On a le sentiment que les Etats-Unis jouent un peu avec l’Europe comme l’Europe joue avec la Grèce et les autres pays menacés hésitant entre la solidarité et la tentation de se débarrasser d’un membre gangrené alors même que l’on est largement à l’origine du mal. La confusion est de plus en plus totale entre représentants des Etats et institutions financières soumis aux intérêts privés, le poids reconnu à la FED et la BCE en témoigne mais ce sont des expédients qui ne répondent pas à la contradiction: dette ou relance… Et à la dénonciation des pays émergents devant l’incapacité de ce système à faire face à cette quadrature du cercle.

Parce qu’il est en train de se passer au FMI quelque chose qui est une menace directe de l’hégémonie nord-américaine et que traduit l’intervention chinoise autant que l’élargissement des missions du FMI en Europe, c’est la question d’une réforme du système monétaire. La CHine profite de cette crise pour peser de tout son poids pour que l’institution devienne multilatérale et plus sous unique domination nord-américaine, ces derniers possédant l’équivalent du droit de veto avec une minorité de blocage.

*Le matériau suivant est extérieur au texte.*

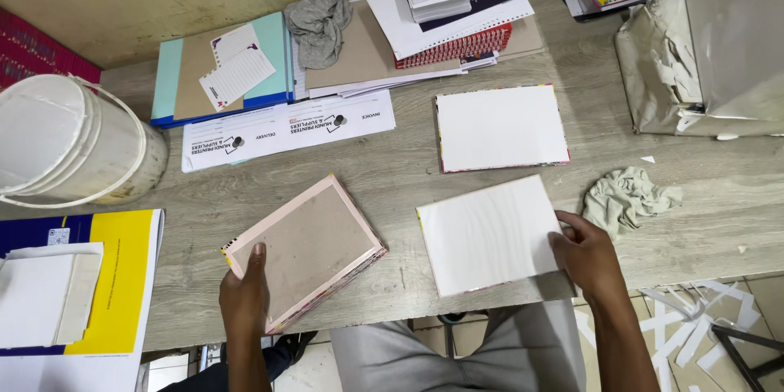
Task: The person assembles notebooks by inserting white paper sheets into the covers. They pick up a stack of covers, place a sheet of paper inside, and smooth it down. This process is repeated for multiple notebooks on a wooden table.
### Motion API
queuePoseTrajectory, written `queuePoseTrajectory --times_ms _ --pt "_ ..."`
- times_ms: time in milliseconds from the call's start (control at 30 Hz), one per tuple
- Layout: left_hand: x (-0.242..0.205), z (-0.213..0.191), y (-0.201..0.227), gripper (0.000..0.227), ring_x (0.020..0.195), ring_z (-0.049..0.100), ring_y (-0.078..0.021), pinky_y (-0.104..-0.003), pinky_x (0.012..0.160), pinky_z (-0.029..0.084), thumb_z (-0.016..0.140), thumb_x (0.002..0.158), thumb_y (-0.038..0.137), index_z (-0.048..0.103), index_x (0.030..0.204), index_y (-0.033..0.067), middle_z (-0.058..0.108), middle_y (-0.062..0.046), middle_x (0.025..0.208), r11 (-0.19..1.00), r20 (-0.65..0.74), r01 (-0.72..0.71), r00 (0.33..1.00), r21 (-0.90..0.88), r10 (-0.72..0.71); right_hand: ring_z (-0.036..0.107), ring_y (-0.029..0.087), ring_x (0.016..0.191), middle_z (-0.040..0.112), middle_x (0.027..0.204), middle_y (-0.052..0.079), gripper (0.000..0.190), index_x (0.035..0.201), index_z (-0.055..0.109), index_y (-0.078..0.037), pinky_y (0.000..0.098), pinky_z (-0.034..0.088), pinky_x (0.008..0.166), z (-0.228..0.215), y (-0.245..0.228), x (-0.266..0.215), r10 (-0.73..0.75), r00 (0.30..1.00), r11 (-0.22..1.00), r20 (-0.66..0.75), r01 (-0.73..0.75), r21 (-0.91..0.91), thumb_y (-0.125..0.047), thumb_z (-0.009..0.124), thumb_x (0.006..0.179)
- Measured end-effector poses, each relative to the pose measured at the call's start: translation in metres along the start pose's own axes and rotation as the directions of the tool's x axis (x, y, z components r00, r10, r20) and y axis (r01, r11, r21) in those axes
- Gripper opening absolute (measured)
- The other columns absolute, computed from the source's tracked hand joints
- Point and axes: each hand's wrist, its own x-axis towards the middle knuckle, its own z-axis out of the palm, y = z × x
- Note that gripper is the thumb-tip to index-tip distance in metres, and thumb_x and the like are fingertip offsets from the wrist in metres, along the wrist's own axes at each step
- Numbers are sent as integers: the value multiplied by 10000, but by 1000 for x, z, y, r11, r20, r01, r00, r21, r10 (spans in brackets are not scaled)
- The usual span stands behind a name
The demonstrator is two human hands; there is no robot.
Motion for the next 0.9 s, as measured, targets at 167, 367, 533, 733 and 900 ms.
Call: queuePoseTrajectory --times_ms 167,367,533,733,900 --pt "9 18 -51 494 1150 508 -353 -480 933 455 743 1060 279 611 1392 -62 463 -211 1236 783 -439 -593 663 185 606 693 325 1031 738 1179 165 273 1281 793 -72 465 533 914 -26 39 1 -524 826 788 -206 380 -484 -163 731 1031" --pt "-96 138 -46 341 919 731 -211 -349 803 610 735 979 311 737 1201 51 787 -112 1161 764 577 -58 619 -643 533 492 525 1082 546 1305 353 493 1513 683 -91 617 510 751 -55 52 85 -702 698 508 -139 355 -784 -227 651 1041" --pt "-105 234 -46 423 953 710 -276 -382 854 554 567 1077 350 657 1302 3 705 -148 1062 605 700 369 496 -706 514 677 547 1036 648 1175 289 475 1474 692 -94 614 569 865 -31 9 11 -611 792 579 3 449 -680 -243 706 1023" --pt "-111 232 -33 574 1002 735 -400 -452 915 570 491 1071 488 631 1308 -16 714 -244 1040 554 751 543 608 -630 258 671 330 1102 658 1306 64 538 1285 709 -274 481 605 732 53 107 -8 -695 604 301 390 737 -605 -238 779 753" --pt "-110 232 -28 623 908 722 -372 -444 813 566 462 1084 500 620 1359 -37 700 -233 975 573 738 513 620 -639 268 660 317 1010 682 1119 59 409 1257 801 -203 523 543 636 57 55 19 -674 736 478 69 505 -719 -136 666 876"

C’est un peu comme si le symbole des jeunes gens en colère devant Wall Street protestant sur le fait que 1% de la population imposait ses intérêts à 99% trouvait son pendant à l’ONU et au FMI. Ce qui est dénoncé est la crise de la démocratie, parce que les procédures inventées pour l’exercer aboutissent désormais à des formes de tyrannie dont le marché et le complexe industrialo militaire sont la réalité.

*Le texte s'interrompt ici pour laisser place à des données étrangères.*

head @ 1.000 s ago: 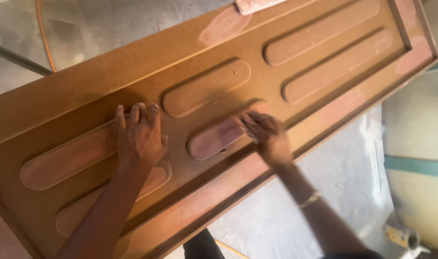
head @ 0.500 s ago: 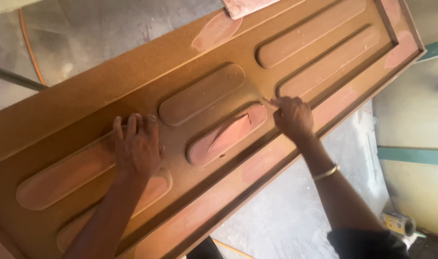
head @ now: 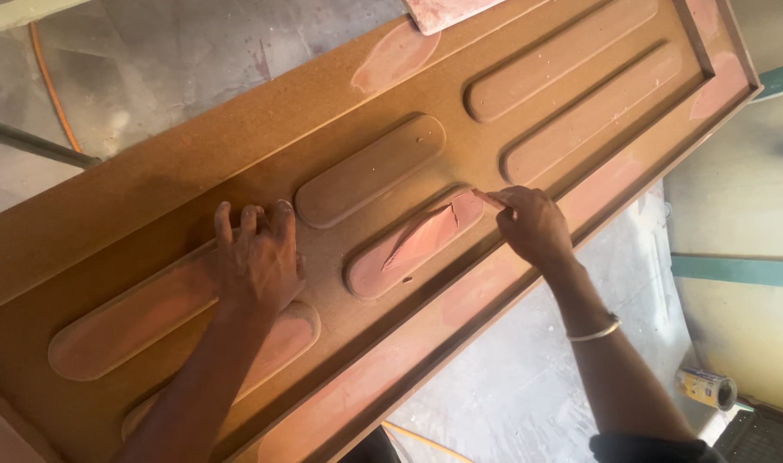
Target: The person applies a reddish-brown putty to a wooden door using a putty knife and a small block. They scoop putty from a container, spread it onto the door's panels and frame, and smooth the surface.
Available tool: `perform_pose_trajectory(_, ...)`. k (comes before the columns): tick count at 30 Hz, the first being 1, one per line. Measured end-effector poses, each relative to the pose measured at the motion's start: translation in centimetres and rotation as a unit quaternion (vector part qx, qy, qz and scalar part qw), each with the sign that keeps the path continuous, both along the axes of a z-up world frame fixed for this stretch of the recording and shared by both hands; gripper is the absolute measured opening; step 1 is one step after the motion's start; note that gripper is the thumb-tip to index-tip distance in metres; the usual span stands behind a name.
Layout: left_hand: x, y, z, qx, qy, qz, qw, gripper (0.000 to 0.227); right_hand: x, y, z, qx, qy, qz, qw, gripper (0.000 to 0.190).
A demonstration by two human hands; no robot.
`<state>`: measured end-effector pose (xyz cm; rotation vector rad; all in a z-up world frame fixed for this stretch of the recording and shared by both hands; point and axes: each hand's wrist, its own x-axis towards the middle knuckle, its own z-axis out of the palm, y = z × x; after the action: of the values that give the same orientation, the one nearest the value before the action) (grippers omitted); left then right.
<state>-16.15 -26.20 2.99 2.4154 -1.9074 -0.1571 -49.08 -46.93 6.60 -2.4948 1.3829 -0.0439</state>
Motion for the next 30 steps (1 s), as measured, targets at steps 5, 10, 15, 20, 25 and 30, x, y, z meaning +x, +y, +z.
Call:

Ce qu’il faut bien noter est le stade de la contestation, le fait qu’elle s’adresse dans tous les cas au coeur même du système ce qui est le première fois depuis que les Etats-Unis ont conquis une hégémonie planétaire aux lendemains de la deuxième guerre mondiale. Toute la période dite de la Guerre froide ayant consisté à déplacer les antagonismes sur les pays du Tiers monde, l’effondrement de l’URSS ayant paru faire disparaître tout adversaire. Les crises qui se sont succédées alors jouant essentiellement à la périphérie en Argentine, en Russie… Mais ce sont durant cette période constitués de nouveaux rapports sud-sud derrière la Chine dont la taille permettait une réorganisation de l’ensemble même si elle reste un pays sous développé. Les Etats-Unis et l’Europe ont maintenu une hégémonie essentiellement grâce au dollar, la monnaie universelle et la puissance militaire relayée par un monopole médiatique. Cette architecture qui aboutit à une concentration des pouvoirs et l’exercice de la force sur la diplomatie est fortement contestée.

Pour le moment la Chine appuyé par d’autres pays des BRICS tente d’acquérir une position dominante à l’intérieur des institutions existantes, le Conseil de Sécurité et le FMI, pour y défendre la souveraineté des pays menacés par les appétits occidentaux mais d’autres stratégies plus radicales sont déjà à l’oeuvre qui contestent y compris l’hégémonie du Conseil de Sécurité et celle du FMI.

Dans quelle période historique sommes-nous entrés? S’agit-il réellement de l’histoire telle que l’envisageait Marx ou suis-je en train de revivre éternellement une espérance: « Ceci est l’histoire d’un homme marqué par un souvenir d’enfance » disait la voix off dans le film de Chris Marker qui illustre cet article la Jetée. un film sur la mémoire, le cinéma, le déplacement dans le temps, tous les temps. Mon souvenir d’enfance est celui d’une lutte qu’on a cru victorieuse contre le nazisme, mais nous voici une fois de plus au rendez-vous et la question demeure une fois de plus celle de la démocratie mais celle-ci reste à définir, à conquérir dans des conditions peut-être plus obscure encore que celles de la Seconde guerre mondiale.